Exercise goal: Your answer needs to include each line of the records in which the string "come" can be found.

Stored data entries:
○ ○ ○ ○

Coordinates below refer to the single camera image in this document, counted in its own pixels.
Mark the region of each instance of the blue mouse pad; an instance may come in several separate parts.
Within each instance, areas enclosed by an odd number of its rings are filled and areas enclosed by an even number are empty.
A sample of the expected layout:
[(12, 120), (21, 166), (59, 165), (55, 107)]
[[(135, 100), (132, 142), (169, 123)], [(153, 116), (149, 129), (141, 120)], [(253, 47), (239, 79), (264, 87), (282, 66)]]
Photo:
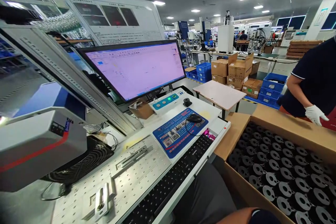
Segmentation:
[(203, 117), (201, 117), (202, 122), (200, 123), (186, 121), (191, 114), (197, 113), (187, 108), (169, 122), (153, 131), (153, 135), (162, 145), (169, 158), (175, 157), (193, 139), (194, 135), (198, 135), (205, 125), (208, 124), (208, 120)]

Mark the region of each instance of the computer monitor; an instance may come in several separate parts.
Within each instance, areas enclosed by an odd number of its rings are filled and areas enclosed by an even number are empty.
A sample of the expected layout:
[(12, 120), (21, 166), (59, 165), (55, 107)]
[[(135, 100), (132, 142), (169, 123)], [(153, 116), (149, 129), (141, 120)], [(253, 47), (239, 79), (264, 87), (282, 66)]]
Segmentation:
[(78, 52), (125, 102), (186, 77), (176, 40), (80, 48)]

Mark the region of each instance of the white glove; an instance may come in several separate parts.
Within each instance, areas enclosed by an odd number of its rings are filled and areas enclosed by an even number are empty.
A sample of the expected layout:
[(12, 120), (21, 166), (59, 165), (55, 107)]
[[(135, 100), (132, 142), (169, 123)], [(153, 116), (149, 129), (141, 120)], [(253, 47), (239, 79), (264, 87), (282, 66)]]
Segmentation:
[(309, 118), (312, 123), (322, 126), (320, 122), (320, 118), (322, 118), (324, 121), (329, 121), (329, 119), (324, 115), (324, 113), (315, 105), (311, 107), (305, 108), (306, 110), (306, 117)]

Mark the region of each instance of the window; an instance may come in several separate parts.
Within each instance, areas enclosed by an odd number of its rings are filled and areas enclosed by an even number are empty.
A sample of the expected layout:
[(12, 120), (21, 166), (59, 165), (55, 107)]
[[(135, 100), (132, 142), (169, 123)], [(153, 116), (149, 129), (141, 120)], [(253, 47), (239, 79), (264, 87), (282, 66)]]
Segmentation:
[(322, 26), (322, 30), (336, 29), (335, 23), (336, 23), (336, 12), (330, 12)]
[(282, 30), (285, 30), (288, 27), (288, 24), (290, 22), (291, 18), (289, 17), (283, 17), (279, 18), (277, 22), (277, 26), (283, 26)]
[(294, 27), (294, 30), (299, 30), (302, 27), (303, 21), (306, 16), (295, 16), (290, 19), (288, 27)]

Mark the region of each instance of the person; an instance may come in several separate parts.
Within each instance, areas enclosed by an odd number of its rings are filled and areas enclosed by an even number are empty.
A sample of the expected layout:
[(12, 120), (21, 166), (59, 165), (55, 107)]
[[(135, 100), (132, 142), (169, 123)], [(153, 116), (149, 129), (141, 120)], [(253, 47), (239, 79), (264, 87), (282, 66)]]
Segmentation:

○ ○ ○ ○

Your solution:
Mark the region of each instance of the blue mouse pad; an instance may come in several separate parts.
Mark the region of each instance of the computer monitor; an instance may come in several separate parts.
Mark the region of each instance of the white glove; an instance may come in several separate parts.
Mark the region of each instance of the window; an instance may come in several separate parts.
Mark the region of each instance of the person; an instance may come in several separate parts.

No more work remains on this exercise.